» **Assignment**: In this exercise, reproduce the whole listing exactly.

====================

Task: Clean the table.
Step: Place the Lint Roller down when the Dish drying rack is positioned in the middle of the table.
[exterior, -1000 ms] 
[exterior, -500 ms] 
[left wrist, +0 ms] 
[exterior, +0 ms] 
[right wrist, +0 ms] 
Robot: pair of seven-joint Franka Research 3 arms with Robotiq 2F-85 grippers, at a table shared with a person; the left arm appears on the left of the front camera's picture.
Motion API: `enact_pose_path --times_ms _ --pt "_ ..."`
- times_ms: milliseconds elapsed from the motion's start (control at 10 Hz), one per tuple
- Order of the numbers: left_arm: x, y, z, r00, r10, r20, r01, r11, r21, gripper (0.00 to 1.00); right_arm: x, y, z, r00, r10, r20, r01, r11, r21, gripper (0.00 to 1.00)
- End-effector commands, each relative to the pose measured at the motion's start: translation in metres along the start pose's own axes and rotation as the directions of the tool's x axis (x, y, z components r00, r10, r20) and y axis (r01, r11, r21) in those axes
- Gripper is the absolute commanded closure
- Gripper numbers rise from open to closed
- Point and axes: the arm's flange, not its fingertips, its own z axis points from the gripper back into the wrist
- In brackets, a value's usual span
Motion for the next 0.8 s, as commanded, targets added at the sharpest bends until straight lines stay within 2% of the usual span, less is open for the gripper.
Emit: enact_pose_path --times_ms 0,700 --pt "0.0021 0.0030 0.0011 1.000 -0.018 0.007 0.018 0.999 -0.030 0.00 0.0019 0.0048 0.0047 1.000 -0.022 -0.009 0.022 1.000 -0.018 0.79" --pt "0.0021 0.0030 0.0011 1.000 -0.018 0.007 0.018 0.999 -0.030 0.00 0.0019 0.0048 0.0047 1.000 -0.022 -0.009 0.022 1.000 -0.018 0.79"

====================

» **Reply**:
Task: Clean the table.
Step: Place the Lint Roller down when the Dish drying rack is positioned in the middle of the table.
[exterior, -1000 ms] 
[exterior, -500 ms] 
[left wrist, +0 ms] 
[exterior, +0 ms] 
[right wrist, +0 ms] 
Robot: pair of seven-joint Franka Research 3 arms with Robotiq 2F-85 grippers, at a table shared with a person; the left arm appears on the left of the front camera's picture.
Motion API: `enact_pose_path --times_ms _ --pt "_ ..."`
- times_ms: milliseconds elapsed from the motion's start (control at 10 Hz), one per tuple
- Order of the numbers: left_arm: x, y, z, r00, r10, r20, r01, r11, r21, gripper (0.00 to 1.00); right_arm: x, y, z, r00, r10, r20, r01, r11, r21, gripper (0.00 to 1.00)
- End-effector commands, each relative to the pose measured at the motion's start: translation in metres along the start pose's own axes and rotation as the directions of the tool's x axis (x, y, z components r00, r10, r20) and y axis (r01, r11, r21) in those axes
- Gripper is the absolute commanded closure
- Gripper numbers rise from open to closed
- Point and axes: the arm's flange, not its fingertips, its own z axis points from the gripper back into the wrist
- In brackets, a value's usual span
Motion for the next 0.8 s, as commanded, targets added at the sharpest bends until straight lines stay within 2% of the usual span, less is open for the gripper.
Emit: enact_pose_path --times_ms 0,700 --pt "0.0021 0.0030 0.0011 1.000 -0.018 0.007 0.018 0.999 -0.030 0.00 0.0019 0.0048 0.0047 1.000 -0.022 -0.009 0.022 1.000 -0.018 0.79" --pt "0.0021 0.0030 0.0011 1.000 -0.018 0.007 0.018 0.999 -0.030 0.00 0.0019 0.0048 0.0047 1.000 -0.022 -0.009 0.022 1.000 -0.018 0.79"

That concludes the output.